You are viewing a plain text version of this content. The canonical link for it is here.

Posted to user@flink.apache.org by static-max <fl...@googlemail.com> on 2016/10/11 08:51:47 UTC

"Slow ReadProcessor" warnings when using BucketSink

Hi,

I have a low throughput job (approx. 1000 messager per Minute), that
consumes from Kafka und writes directly to HDFS. After an hour or so, I get
the following warnings in the Task Manager log:

2016-10-10 01:59:44,635 WARN  org.apache.hadoop.hdfs.DFSClient
                 - Slow ReadProcessor read fields took 30001ms
(threshold=30000ms); ack: seqno: 66 reply: SUCCESS reply: SUCCESS reply:
SUCCESS downstreamAckTimeNanos: 1599276 flag: 0 flag: 0 flag: 0, targets:
[DatanodeInfoWithStorage[Node1, Node2, Node3]]
2016-10-10 02:04:44,635 WARN  org.apache.hadoop.hdfs.DFSClient
                 - Slow ReadProcessor read fields took 30002ms
(threshold=30000ms); ack: seqno: 13 reply: SUCCESS reply: SUCCESS reply:
SUCCESS downstreamAckTimeNanos: 2394027 flag: 0 flag: 0 flag: 0, targets:
[DatanodeInfoWithStorage[Node1, Node2, Node3]]
2016-10-10 02:05:14,635 WARN  org.apache.hadoop.hdfs.DFSClient
                 - Slow ReadProcessor read fields took 30001ms
(threshold=30000ms); ack: seqno: 17 reply: SUCCESS reply: SUCCESS reply:
SUCCESS downstreamAckTimeNanos: 2547467 flag: 0 flag: 0 flag: 0, targets:
[DatanodeInfoWithStorage[Node1, Node2, Node3]]

I have not found any erros or warning at the datanodes or the namenode.
Every other application using HDFS performs fine.
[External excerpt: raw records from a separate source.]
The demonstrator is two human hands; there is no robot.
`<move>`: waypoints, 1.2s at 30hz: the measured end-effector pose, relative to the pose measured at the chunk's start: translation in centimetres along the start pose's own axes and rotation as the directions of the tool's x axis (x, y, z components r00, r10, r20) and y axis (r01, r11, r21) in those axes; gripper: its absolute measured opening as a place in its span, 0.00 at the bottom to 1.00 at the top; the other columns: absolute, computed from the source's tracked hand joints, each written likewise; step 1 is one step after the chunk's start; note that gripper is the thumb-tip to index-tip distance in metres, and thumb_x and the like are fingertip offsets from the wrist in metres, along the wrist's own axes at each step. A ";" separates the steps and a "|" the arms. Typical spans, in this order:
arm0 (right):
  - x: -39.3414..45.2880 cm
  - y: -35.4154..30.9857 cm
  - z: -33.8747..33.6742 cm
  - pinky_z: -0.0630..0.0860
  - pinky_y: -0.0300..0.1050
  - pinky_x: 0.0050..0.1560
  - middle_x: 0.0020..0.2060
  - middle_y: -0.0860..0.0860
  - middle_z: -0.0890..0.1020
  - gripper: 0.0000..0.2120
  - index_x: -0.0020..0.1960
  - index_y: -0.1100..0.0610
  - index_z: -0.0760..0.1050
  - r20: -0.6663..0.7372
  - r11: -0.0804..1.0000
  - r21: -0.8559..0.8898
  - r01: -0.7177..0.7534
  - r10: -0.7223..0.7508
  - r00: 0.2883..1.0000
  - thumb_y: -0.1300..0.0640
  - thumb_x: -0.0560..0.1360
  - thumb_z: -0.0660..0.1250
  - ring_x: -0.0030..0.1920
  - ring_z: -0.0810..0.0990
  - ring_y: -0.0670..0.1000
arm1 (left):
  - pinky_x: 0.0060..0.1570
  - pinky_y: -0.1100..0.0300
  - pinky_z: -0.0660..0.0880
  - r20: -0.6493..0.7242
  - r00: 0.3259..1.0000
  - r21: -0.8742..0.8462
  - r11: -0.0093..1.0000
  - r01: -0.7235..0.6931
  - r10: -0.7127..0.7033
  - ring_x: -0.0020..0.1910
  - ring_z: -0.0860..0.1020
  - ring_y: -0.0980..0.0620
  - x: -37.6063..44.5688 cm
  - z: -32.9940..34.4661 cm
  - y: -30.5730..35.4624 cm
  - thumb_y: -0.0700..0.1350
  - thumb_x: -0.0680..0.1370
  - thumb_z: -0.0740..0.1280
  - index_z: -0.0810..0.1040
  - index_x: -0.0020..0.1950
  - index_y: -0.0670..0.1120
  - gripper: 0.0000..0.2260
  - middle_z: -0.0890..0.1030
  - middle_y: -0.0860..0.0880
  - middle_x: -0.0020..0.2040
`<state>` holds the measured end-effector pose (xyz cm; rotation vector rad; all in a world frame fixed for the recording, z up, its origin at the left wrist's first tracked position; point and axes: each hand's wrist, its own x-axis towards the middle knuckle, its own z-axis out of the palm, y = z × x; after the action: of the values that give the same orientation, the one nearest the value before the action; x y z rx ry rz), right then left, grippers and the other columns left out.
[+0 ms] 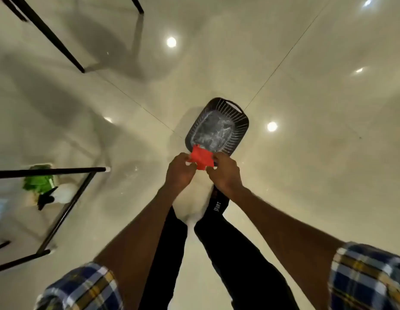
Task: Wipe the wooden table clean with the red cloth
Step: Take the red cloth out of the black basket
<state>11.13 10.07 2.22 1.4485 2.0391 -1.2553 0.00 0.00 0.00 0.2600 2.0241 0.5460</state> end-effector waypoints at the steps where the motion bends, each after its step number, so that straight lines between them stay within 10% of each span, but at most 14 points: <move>1: 1.9 0.9 1.4 0.76 0.47 0.57 0.58 0.52 0.85 0.15 0.64 0.54 0.79 0.000 1.000 -0.003 -0.004 0.004 1.000 0.57 0.77 0.72 0.59 0.83 0.57 | 0.55 0.66 0.65 -0.016 1.000 -0.025 1.000 0.014 -0.015 0.67 0.79 0.43 2.1 1.2 -0.9 0.42 0.81 0.70 0.77 0.68 0.40 0.16 0.81 0.42 0.67; 8: 11.6 5.1 9.0 0.71 0.40 0.45 0.55 0.53 0.86 0.16 0.64 0.55 0.81 0.067 0.995 -0.069 -0.073 0.078 0.995 0.57 0.76 0.76 0.56 0.85 0.55 | 0.71 0.48 0.73 0.051 0.972 -0.140 0.962 0.235 -0.230 0.73 0.75 0.39 12.5 6.8 -6.4 0.47 0.79 0.73 0.60 0.84 0.47 0.36 0.75 0.41 0.76; 11: 13.4 6.1 10.4 0.70 0.41 0.49 0.59 0.54 0.84 0.20 0.67 0.56 0.80 0.069 0.992 -0.097 -0.079 0.086 0.994 0.55 0.76 0.77 0.58 0.83 0.57 | 0.58 0.51 0.79 0.040 0.977 0.058 0.976 0.209 -0.211 0.57 0.84 0.42 14.6 7.6 -8.6 0.56 0.76 0.75 0.84 0.53 0.51 0.12 0.86 0.48 0.47; 13: 14.0 6.6 10.9 0.68 0.40 0.49 0.58 0.54 0.85 0.18 0.65 0.56 0.82 0.044 0.991 -0.116 -0.068 0.073 0.996 0.56 0.77 0.76 0.58 0.84 0.56 | 0.48 0.55 0.78 0.012 0.987 0.134 0.978 0.157 -0.160 0.46 0.84 0.45 14.9 7.8 -9.2 0.58 0.76 0.74 0.81 0.39 0.51 0.13 0.82 0.52 0.35; 20: 10.9 4.2 7.5 0.76 0.42 0.46 0.49 0.51 0.87 0.14 0.60 0.54 0.85 0.080 0.981 0.113 -0.159 0.151 0.985 0.61 0.75 0.71 0.50 0.84 0.53 | 0.42 0.56 0.70 -0.065 0.996 -0.168 0.984 -0.063 0.053 0.43 0.80 0.46 10.4 6.7 -4.9 0.48 0.74 0.70 0.81 0.42 0.43 0.08 0.81 0.44 0.42; 26: 2.2 -2.2 -2.0 0.78 0.39 0.41 0.47 0.46 0.87 0.13 0.61 0.54 0.81 0.273 0.728 0.605 -0.321 0.189 0.943 0.46 0.83 0.69 0.43 0.86 0.42 | 0.25 0.61 0.67 -0.038 0.995 -0.759 0.650 0.032 -0.093 0.29 0.71 0.49 0.7 -2.2 3.8 0.39 0.71 0.69 0.78 0.38 0.47 0.04 0.75 0.47 0.32; 33: -11.5 -15.9 -14.8 0.84 0.53 0.58 0.67 0.55 0.83 0.23 0.69 0.51 0.77 0.277 0.590 0.774 -0.229 0.010 0.961 0.42 0.78 0.71 0.64 0.84 0.55 | 0.43 0.54 0.73 0.110 0.994 -0.928 0.361 0.097 0.015 0.42 0.80 0.45 -16.1 -15.1 14.2 0.43 0.64 0.73 0.78 0.54 0.49 0.19 0.81 0.42 0.49; 36: -18.0 -21.8 -19.4 0.86 0.50 0.50 0.65 0.59 0.83 0.24 0.72 0.58 0.75 0.296 0.512 0.833 -0.210 -0.091 0.951 0.45 0.81 0.68 0.61 0.84 0.57 | 0.45 0.51 0.77 0.096 0.990 -0.956 0.286 0.063 0.101 0.45 0.83 0.45 -24.1 -20.5 18.0 0.40 0.67 0.71 0.80 0.54 0.48 0.16 0.84 0.43 0.52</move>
<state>3.44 13.36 35.47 1.4827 1.0956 -2.4943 -6.76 0.57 35.76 -0.4406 1.1957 1.6275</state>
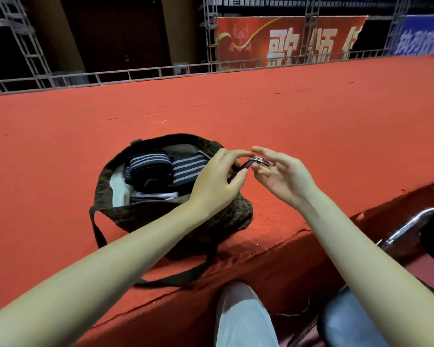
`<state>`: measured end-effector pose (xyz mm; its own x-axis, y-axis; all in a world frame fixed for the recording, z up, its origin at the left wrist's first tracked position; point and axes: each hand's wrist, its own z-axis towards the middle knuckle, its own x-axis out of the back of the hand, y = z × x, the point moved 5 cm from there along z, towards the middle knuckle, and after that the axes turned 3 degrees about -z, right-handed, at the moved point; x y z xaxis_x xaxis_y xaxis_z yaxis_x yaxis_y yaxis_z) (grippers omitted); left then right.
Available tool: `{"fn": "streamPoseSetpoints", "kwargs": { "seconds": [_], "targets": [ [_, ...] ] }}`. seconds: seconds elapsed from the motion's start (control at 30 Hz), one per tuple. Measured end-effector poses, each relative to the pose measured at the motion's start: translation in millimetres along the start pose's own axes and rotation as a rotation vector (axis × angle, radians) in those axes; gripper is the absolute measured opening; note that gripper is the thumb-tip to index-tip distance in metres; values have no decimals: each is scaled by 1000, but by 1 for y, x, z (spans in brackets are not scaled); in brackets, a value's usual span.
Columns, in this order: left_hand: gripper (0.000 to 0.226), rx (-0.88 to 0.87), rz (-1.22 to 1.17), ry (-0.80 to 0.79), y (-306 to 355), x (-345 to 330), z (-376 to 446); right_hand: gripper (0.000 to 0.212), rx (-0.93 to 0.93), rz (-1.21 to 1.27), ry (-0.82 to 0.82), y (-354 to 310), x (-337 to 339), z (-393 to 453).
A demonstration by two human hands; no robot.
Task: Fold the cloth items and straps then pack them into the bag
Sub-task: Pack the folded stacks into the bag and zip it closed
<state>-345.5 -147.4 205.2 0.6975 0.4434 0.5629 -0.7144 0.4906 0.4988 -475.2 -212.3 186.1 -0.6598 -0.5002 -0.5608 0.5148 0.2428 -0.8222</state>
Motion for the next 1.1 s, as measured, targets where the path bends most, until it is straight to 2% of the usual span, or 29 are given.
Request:
{"fn": "streamPoseSetpoints", "kwargs": {
  "seconds": [0.13, 0.23, 0.3, 0.5, 0.67, 0.83, 1.0, 1.1],
  "targets": [
    [24, 55, -53, 31, -2, -11, 4, 17, 76, 1, 70, 0, 9, -8],
    [23, 74, -63, 24, 1, -16, 6, 19, 79, 179, 134, -2, 15, -14],
    [24, 85, -74, 21, 1, -18, 6, 28, 74, 222, 133, -3, 18, -16],
    [24, 138, -153, 23, 1, -19, 7, 23, 94, 179, 105, -4, 21, -22],
    [20, 175, -198, 27, 1, -19, 8, 13, 161, 6, 153, -7, 19, -20],
    [16, 229, -280, 49, -2, -17, 4, 6, 219, -276, 234, -15, 10, -19],
    [35, 381, -599, 181, -10, -14, -1, 4, 254, -449, 201, -19, -15, -13],
    [38, 428, -669, 228, -10, -10, -6, 4, 275, -573, 173, -19, -31, -8]
  ]
}}
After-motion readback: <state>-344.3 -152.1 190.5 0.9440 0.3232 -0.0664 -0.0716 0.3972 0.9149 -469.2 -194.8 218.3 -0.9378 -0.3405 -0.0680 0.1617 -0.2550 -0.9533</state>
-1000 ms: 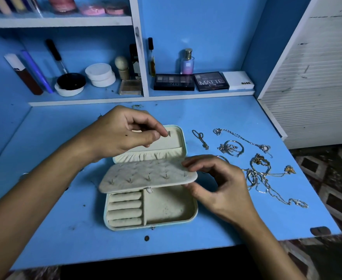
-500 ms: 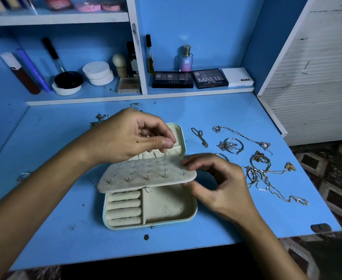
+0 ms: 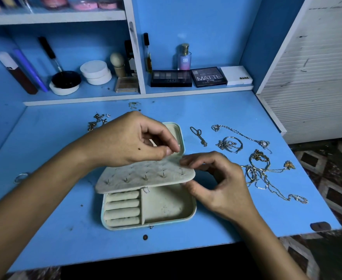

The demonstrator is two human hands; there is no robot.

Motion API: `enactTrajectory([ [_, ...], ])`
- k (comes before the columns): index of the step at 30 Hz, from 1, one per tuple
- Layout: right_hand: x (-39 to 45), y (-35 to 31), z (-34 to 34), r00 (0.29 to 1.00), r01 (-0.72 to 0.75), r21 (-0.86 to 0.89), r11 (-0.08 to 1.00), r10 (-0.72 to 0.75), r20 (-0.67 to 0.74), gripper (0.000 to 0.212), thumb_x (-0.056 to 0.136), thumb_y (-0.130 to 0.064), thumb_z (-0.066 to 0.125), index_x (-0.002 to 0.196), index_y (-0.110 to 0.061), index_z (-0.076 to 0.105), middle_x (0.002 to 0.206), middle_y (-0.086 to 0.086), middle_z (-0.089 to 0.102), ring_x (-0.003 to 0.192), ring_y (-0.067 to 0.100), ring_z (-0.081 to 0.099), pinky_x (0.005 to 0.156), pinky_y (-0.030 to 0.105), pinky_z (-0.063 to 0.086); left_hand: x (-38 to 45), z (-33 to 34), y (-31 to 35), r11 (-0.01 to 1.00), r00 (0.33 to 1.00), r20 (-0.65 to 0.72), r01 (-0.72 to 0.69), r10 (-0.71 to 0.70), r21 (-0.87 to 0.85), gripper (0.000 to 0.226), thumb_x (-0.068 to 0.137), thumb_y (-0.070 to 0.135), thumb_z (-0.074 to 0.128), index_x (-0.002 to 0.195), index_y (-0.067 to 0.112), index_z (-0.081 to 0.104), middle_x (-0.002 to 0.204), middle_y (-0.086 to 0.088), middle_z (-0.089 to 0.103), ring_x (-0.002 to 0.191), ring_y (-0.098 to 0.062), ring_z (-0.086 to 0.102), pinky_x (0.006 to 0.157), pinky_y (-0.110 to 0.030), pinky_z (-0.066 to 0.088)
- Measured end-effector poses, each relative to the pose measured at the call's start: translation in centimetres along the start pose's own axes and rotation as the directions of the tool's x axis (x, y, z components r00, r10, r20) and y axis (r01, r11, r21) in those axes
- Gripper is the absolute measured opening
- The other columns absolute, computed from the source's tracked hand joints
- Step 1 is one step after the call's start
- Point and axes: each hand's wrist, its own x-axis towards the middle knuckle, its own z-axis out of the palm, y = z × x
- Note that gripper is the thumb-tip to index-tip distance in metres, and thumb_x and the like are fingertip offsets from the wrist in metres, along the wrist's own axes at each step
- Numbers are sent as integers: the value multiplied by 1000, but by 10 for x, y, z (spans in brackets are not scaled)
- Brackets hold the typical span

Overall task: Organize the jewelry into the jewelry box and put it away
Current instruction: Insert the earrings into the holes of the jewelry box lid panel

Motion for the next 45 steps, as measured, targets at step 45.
enactTrajectory([
  [45,0,-3,-2,1000,-11,-6,1000,11,-3,26,75,-8,82,89,-11,61,100,-7,76,95,12,73,85,21,54,12,6,1,1000,963,271,-10,9,4,14,80,24,76,93,19,78,90,7,75,85,-8,70,76,-18,53],
])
I have very little load
and network latency is fine also. I also checked GC, disk I/O.

The files written are very small (only a few MB), so writing the blocks
should be fast.

The threshold is crossed only 1 or 2 ms, this makes me wonder.

Does anyone have an Idea where to look next or how to fix these warnings?

Re: "Slow ReadProcessor" warnings when using BucketSink

Posted by Robert Metzger <rm...@apache.org>.

Hi Max,

maybe you need to ask this question on the Hadoop user mailing list (or
your Hadoop vendor support, if you are using a Hadoop distribution).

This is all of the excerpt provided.